もしもSNSがなかったら
mixiがまだ招待制だったころ、僕は京都にいたんです。
当時名古屋に住んでいた僕は、中学時代の友人が、京都の大学に進学して一人暮らしをはじめたから、夏休みを利用して遊びにいったときの話。友人がゼミに出席している間、はげしく揺れるバスに乗って、観光名所を回りながら、時間を潰していました。
「aoi」
正しくは、「アオイさん」だったかな…。当時、僕のマイミク(今でいうフォロワーみたいなもの)さんの中で、唯一リアルな友人じゃない子がその人でした。京都在住の作家志望の同じ歳の女の子。
「京都に来ている」とメールで伝えると、すぐに返信がきた。メールには、
「奇跡おこしちゃう?^^」
当時、オフ会なんて言葉もなく、ネット上で知り合った人とリアルで会うなんてことが、良い事なのか、悪い事なのか、わからないなか、顔も知らない女の子のことを考えながら、知らない街の知らない待ち合わせ場所に向かう。すれ違う女性が、彼女なんじゃないかと、ドキドキしながら、進む。
もしもSNSがなかったら、きっとこんなドキドキする出会い方も、なかったと思うし、全然知らない女の子に会うなんて大胆な自分がいることにも気づかなかったと思う。
お互い顔を知らないから、なんどもすれ違い、待ち合わせ時間から、20分ぐらいかけて、なんとか横断歩道の上で出会った。髪が茶髪のウェーブがかかってて、僕の胸あたりの身長。顔は恥ずかしくてあまり見れなかったなあ。そのまま知らない居酒屋に行って、たくさん話した気がする。進路のことや、相手の彼氏のこととか、好きな本のこととか…。

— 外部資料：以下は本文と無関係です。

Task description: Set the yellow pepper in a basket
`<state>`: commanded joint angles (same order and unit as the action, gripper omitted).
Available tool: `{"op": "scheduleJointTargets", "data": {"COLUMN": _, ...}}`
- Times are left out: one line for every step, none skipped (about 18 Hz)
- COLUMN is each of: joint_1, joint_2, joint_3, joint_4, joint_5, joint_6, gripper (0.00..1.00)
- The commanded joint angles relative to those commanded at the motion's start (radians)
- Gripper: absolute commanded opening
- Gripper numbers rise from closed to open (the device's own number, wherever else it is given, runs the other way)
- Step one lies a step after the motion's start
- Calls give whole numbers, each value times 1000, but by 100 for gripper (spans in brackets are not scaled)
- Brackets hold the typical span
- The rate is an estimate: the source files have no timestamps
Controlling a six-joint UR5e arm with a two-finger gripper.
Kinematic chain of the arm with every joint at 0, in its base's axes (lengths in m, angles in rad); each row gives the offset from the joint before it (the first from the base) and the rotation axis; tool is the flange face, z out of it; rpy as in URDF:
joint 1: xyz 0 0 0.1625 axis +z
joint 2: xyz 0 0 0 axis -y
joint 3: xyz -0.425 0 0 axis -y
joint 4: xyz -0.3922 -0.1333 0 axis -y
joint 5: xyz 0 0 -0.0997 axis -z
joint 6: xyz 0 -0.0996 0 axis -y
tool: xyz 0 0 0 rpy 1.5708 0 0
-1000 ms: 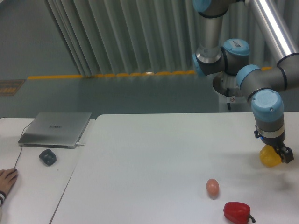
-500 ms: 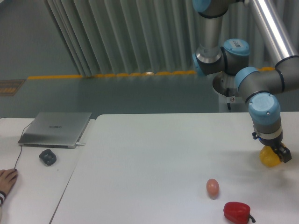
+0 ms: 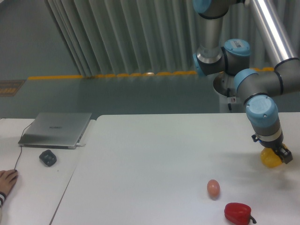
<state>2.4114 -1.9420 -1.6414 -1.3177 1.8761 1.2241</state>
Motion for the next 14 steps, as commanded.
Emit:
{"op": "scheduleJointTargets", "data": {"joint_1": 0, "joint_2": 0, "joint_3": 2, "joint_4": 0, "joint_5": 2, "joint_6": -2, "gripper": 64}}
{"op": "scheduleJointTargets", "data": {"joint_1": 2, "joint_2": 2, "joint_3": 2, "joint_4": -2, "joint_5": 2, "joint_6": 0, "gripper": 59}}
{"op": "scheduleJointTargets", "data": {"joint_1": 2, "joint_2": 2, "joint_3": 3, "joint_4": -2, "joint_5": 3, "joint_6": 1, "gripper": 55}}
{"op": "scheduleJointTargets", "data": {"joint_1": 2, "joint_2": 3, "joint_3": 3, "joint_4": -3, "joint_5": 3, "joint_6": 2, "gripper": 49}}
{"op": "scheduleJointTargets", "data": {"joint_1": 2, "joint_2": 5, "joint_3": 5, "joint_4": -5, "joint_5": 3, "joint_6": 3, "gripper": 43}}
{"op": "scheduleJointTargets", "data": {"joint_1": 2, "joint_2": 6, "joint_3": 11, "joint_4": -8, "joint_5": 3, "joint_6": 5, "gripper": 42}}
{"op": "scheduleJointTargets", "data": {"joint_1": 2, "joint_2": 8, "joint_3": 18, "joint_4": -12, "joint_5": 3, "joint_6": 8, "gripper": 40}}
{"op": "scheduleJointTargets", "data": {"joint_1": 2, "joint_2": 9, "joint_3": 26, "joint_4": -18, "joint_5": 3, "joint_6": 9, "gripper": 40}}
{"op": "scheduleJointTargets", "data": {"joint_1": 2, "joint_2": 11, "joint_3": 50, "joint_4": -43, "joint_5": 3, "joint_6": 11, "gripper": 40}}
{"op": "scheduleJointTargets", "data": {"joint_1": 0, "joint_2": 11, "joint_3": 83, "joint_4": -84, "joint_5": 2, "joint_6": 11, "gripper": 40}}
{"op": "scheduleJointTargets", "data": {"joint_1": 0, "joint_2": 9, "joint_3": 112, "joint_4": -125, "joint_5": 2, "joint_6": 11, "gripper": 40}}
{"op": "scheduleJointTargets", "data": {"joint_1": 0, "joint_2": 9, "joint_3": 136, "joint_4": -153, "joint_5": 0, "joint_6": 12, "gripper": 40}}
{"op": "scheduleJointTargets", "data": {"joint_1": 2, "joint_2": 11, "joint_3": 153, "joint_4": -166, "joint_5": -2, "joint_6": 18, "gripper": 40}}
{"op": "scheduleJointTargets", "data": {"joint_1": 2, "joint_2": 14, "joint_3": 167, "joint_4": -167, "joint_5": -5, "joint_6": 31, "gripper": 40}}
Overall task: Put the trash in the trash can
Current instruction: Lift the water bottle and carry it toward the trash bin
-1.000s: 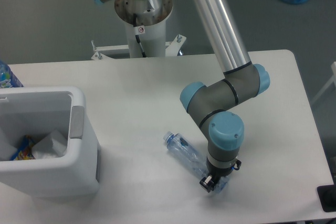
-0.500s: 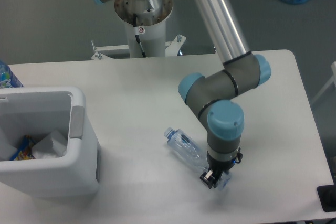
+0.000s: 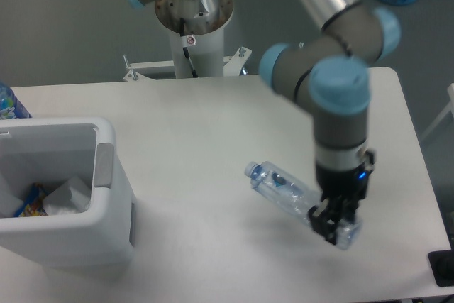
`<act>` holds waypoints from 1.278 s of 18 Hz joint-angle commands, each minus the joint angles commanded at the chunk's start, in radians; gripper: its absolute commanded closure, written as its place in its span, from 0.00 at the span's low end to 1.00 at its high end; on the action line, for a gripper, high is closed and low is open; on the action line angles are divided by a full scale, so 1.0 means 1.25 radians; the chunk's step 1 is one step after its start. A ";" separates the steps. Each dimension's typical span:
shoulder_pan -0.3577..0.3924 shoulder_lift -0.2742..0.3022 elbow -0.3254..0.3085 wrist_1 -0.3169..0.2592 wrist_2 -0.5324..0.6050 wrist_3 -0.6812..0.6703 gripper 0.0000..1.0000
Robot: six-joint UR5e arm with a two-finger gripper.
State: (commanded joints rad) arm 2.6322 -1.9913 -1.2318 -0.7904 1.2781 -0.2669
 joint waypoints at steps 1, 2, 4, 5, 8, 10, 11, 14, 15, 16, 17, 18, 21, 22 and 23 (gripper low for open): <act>0.001 0.006 0.004 0.028 -0.023 0.000 0.41; 0.003 0.010 0.007 0.050 -0.041 0.001 0.41; 0.000 0.026 0.011 0.062 -0.047 0.010 0.41; -0.002 0.033 0.012 0.062 -0.047 0.028 0.41; -0.011 0.049 0.015 0.065 -0.053 0.064 0.41; -0.029 0.057 0.015 0.069 -0.057 0.066 0.41; -0.038 0.057 0.015 0.080 -0.057 0.066 0.41; -0.075 0.073 0.015 0.095 -0.058 0.065 0.41; -0.088 0.075 0.014 0.095 -0.057 0.065 0.41; -0.102 0.080 0.011 0.095 -0.057 0.064 0.41; -0.113 0.084 0.009 0.095 -0.057 0.061 0.41; -0.124 0.085 0.004 0.095 -0.057 0.060 0.41; -0.159 0.088 0.002 0.095 -0.056 0.059 0.41; -0.175 0.088 -0.004 0.095 -0.054 0.059 0.41; -0.191 0.090 -0.011 0.094 -0.054 0.059 0.41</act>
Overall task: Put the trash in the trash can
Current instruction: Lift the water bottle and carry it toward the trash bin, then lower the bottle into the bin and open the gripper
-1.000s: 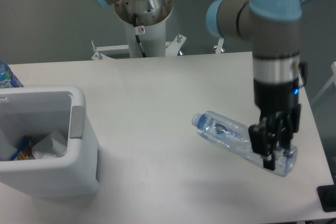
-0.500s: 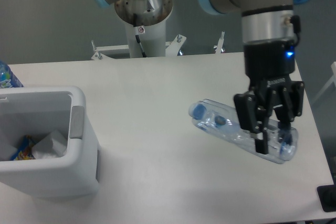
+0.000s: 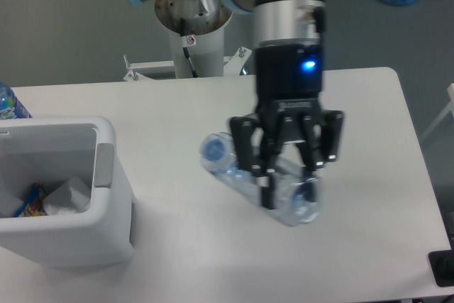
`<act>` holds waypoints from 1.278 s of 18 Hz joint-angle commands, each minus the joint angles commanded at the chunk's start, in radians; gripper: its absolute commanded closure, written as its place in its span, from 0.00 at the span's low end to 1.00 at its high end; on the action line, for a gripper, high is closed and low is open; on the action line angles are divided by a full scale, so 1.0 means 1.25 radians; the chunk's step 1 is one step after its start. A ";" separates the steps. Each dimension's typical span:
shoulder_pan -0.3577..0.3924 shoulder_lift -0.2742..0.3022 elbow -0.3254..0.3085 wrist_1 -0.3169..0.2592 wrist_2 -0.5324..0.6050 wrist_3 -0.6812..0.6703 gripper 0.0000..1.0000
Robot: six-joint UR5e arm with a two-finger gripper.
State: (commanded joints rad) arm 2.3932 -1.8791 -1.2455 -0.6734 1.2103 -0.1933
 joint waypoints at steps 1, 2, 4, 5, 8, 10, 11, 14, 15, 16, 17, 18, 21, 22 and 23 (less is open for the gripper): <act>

で、気づけば終電が終わってて、歩いて帰ることに。知らない街の中を彼女が僕の友人の家まで送ってくれることに。京都は碁盤目だから、わかりやすいらしい。
もしもSNSがなかったら、終電が終わった夜に、知らない街で、知らない女の子と、川沿いの道を歩くなんて経験、しなかったと思う。
送ってもらった後、ひとりで彼女が歩いて帰ることを負い目に思いながら、なんとかお礼をしたくて、鞄の中にあった、すっかり冷めてしまったペットボトルの午後の紅茶を渡したのを、なぜか覚えてる。
友人宅について、今日の出来事を話しているんだけど、夢のような現実が、現実のような夢にすり替わっていくような気がどことなくしてくる。だって、もう会う予定がないんだから。
SNS展に行かなければ、彼女のことを思い出さなかったし、noteも書こうと思わなかった。きっと僕は期待しているだと思う。SNSの可能性に。
あなたをことを覚えていることを、あなたに届かないかな…って。
そして、僕は、ほんの少し後悔するんだ。
もしもSNSがなかったら、当時の僕が、男子としての振る舞いがお粗末だったことを、思いださなくて済むのに…って。